What you are asked to do>
Keep to one stretch of the data below, the lines from the one with "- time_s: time" up to and including the one with "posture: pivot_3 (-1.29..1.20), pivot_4", and return that stretch exactly.

Dataset content>
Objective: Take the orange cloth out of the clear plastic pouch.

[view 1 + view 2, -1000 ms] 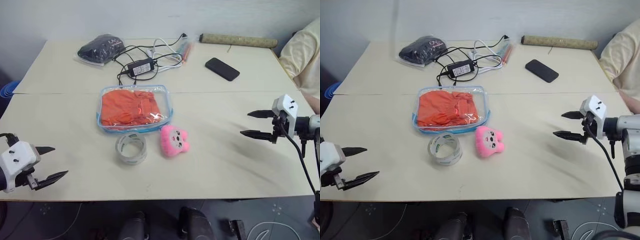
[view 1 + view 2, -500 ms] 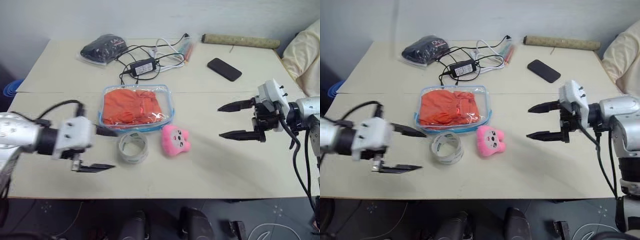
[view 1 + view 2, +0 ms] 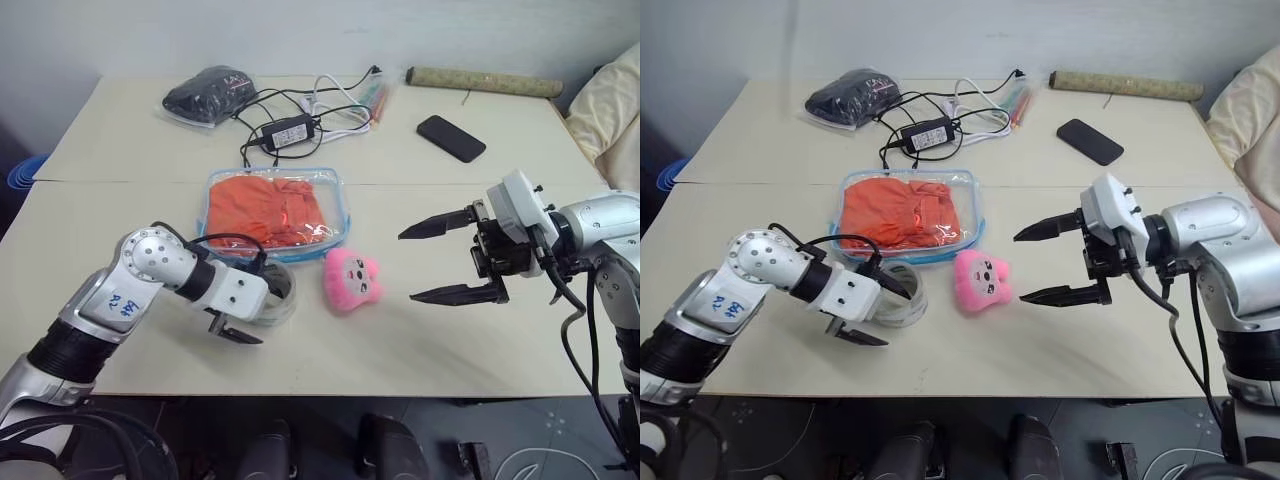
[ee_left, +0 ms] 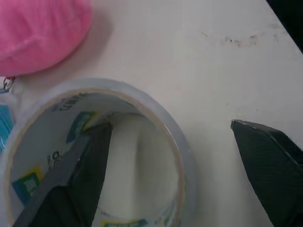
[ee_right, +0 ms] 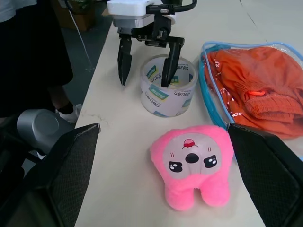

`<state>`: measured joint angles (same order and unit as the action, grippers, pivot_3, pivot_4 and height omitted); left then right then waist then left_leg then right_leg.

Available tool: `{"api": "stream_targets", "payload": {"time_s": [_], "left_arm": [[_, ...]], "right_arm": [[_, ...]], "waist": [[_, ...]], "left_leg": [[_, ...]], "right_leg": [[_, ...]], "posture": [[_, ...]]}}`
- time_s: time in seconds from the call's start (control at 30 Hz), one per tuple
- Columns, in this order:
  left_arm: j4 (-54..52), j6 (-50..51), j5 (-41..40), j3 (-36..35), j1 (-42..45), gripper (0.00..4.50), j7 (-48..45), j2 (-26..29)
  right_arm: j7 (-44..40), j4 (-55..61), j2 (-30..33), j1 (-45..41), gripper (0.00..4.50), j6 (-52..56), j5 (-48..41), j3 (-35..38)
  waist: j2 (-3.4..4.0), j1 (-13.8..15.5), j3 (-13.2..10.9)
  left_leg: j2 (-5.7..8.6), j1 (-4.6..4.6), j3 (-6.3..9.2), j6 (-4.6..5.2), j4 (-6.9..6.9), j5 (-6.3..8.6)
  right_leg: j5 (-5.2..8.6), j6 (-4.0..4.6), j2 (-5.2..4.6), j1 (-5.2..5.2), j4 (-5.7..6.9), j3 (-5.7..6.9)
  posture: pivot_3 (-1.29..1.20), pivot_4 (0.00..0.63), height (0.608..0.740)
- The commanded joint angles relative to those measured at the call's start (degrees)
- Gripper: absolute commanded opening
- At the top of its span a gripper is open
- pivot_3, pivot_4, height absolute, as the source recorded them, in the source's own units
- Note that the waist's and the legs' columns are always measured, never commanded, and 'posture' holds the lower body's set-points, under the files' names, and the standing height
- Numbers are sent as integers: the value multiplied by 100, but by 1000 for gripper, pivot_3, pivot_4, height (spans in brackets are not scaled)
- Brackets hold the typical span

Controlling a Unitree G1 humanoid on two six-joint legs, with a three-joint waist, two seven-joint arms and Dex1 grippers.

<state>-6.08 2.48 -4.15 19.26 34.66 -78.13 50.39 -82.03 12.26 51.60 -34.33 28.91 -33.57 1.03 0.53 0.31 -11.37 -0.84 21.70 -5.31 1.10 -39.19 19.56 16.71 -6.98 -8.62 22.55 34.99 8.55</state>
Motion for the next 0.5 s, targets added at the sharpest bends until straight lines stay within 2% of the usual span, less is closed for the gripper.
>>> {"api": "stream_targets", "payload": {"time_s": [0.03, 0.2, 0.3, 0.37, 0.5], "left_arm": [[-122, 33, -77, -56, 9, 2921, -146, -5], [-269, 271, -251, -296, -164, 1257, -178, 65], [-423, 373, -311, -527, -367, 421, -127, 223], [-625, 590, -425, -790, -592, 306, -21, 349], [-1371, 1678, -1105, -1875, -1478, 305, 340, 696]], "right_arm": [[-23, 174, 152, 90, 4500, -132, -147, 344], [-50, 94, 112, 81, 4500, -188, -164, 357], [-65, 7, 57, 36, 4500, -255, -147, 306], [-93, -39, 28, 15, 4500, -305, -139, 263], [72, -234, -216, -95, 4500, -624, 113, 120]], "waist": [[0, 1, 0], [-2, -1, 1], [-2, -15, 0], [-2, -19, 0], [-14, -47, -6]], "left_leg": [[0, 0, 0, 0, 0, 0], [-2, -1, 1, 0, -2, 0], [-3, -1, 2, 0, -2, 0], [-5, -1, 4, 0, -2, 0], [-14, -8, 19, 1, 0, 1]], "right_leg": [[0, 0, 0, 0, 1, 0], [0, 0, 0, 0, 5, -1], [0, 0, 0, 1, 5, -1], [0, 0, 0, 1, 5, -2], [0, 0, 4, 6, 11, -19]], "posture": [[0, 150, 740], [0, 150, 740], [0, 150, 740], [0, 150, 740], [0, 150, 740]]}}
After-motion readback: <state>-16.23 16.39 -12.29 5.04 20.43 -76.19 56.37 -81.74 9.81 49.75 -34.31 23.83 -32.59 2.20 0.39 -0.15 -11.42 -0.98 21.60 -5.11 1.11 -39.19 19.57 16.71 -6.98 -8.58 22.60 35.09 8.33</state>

Answer section>
- time_s: time in seconds from the call's start (control at 30 Hz), one per tuple
- Columns, in this order:
  left_arm: j4 (-54..52), j6 (-50..51), j5 (-41..40), j3 (-36..35), j1 (-42..45), gripper (0.00..4.50), j7 (-48..45), j2 (-26..29)
  right_arm: j7 (-44..40), j4 (-55..61), j2 (-30..33), j1 (-45..41), gripper (0.00..4.50), j6 (-52..56), j5 (-48..41), j3 (-35..38)
  waist: j2 (-3.4..4.0), j1 (-13.8..15.5), j3 (-13.2..10.9)
  left_leg: j2 (-5.7..8.6), j1 (-4.6..4.6), j3 (-6.3..9.2), j6 (-4.6..5.2), j4 (-6.9..6.9), j5 (-6.3..8.6)
  right_leg: j5 (-5.2..8.6), j6 (-4.0..4.6), j2 (-5.2..4.6), j1 (-5.2..5.2), j4 (-5.7..6.9), j3 (-5.7..6.9)
  posture: pivot_3 (-1.29..1.20), pivot_4 (0.00..0.63), height (0.608..0.740)

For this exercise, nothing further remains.